G maps global variables to debugging information. S is analogous, except that it maps automatic variables to debugging information. There exists one map S per program function—each table stores information related to variables in the scope of a function. H is the set of addresses of memory blocks allocated in the heap. T holds metadata describing every type in the target program. G and S are the static elements of the monitor. They exist ony during the instrumentation of a program. H and T are the dynamic components of the monitor. They exist during the execution of the program and form the so-called Auxiliary State. T is constructed statically and it is read at runtime.

The program state is reported at Inspection Points. Inspection points are routines that are inserted in the program at different points. In each one of these routines, the values of the visible variables at the corresponding program point are reported. In principle, every program point where new instructions can be placed can be inspected, but in the current implementation, Whiro creates inspection points right before the return point of functions. The variables are reported with a calling context formed by the name of the function and a call counter, i.e., a value that corresponds to the n-th call to that function. The monitor also changes the form of the program to report variables that are dead at inspection points. Whiro either extends the live range of variables using Phi instructions or shadow them in the stack of the function being instrumented.

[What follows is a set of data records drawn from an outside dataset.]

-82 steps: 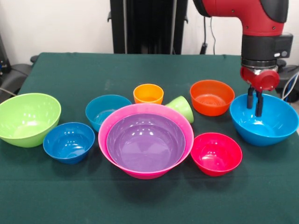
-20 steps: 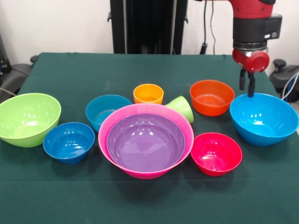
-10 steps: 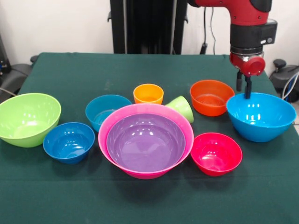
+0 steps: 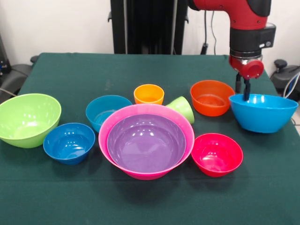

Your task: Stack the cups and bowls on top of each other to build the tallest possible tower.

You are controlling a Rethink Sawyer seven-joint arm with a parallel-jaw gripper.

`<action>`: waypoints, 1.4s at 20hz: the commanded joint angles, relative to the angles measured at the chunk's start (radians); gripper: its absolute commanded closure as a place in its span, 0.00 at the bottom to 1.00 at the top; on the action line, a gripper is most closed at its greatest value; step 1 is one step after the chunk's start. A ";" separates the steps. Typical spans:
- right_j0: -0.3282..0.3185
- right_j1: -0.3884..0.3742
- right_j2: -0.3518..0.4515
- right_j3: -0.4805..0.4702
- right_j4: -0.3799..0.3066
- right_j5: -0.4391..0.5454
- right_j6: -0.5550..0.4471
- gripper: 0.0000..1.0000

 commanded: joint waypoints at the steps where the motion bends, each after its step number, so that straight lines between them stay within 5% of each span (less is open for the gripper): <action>1: 0.028 0.024 0.033 -0.060 0.013 -0.034 0.194 1.00; 5: 0.094 0.004 -0.033 -0.065 0.080 -0.002 0.153 1.00; 18: 0.009 -0.012 0.029 -0.004 -0.033 -0.053 0.243 1.00; 28: 0.024 -0.193 -0.033 0.081 0.003 0.111 0.156 1.00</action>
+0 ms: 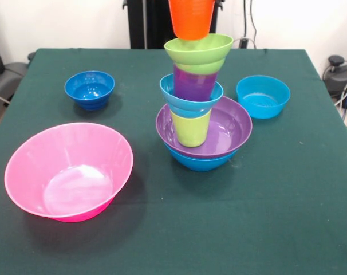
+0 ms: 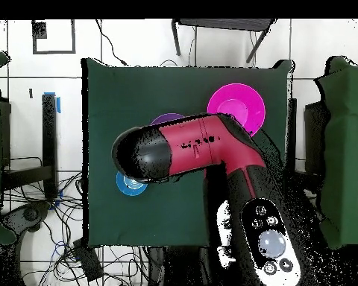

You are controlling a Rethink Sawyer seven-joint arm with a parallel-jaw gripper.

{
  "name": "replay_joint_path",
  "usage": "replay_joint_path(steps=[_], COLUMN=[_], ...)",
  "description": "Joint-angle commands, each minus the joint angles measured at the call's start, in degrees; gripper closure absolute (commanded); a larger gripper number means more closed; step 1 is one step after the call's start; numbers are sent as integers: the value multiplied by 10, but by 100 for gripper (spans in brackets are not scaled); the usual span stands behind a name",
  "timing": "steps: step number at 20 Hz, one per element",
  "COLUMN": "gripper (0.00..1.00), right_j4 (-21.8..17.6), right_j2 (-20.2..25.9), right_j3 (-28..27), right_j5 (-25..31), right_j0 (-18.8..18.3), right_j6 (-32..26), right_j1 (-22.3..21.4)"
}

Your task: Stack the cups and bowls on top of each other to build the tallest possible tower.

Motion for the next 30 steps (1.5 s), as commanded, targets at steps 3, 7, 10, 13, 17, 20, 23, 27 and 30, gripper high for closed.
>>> replay_joint_path(steps=[3,7,10,13,17,20,23,27,30], gripper=[100,100,100,100,100,100,100,100,100], right_j4=[-16,-24,-27,-28,-44,-39,-31,-25,-26], right_j2=[-26,-32,-38,-43,-54,-58,-57,-61,-64], right_j3=[-10,-18,-28,-37,-46,-46,-49,-45,-44], right_j5=[-46,-53,-56,-53,-48,-48,-41,-46,-47], right_j0=[17,22,27,33,41,43,44,46,49], right_j6=[28,35,38,34,25,26,22,25,27], right_j1=[43,49,55,58,57,59,63,65,64])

We track how many times such changes were made and report them as statistics.

This repository contains the two main components of the Whiro framework:

  • An LLVM pass that implements the static components of the Memory Monitor and it is responsible to instrument the program. It tracks variables, heap operations, and constructs the type table T
  • A library written in C that implements the dynamic components of the Memory Monitor. It must be linked against the instrumented program

The state of the program is reported in an output file. Every instrumented program P will produce a file P__Output, containing state snapshots at different inspection points.

Whiro Workflow

alt text

The figure above depicts a summary of how Whiro works At compilation time, the instrumentation pass builds the static components of the memory monitor. First, it gathers information concerning the types present in the original program and builds the type table. Then, it analyzes the entire intermediate representation to create the global map G and the stack maps S for each function in the program. Using this information, the monitor inserts all the required instrumentation in the program to track and report its internal state. The instrumented program is statically linked against the bytecodes containing the dynamic components of the memory monitor. At execution time, the instrumented version of the program reads the type table T and executes normally while updating the heap table H and using the composite inspector as an auxiliary library at the inspection points.

Full Documentation

If you want to know more about the details of our framework, such as implementation aspects, features and properties, Whiro is fully documented in the paper Automatic Inspection of Program State in an Uncooperative Environment. You can read the author's version or the published version at Wiley.

Building and Usage

Currently, the only software necessary to run Whiro is LLVM. If you want to use Whiro script, Bash will be also a requirement.

Building LLVM

In order to use Whiro, download and build LLVM on your system. To do this, you can follow the instructions in these links, watch this video, or type the set of commands below:

$ git clone https://github.com/llvm/llvm-project.git
$ cd llvm-project
$ mkdir build
$ cd build
$ cmake -G "Unix Makefiles" -DLLVM_ENABLE_PROJECTS=clang -DLLVM_ENABLE_ASSERTIONS=On ../llvm
$ make -j4

Important: Whiro was developed on the top of LLVM version 10.0.0. Subsequent versions might break the program due to changes in the namespace. So, right after cloning its repository, you might want to check out the tag to the 10.0 release:

$ git clone https://github.com/llvm/llvm-project.git
$ git checkout llvmorg-10.0.0 

Building Whiro

Clone this repository and build the Memory Monitor as an LLVM pass. Define a couple of path variables:

$ LLVM_INSTALL_DIR=</path/to/llvm/build/dir>
$ LLVM_BIN=$LLVM_INSTALL_DIR/bin

For example, if you built LLVM from source using the commands above, the paths will be like:

$ LLVM_INSTALL_DIR=/path/to/llvm-project/build
$ LLVM_BIN=/path/to/llvm-project/build/bin

Then, create the build directory and run CMake to prepare the build files. We will use the folder build for that. You can use any build tool that you want, e.g. ninja or make.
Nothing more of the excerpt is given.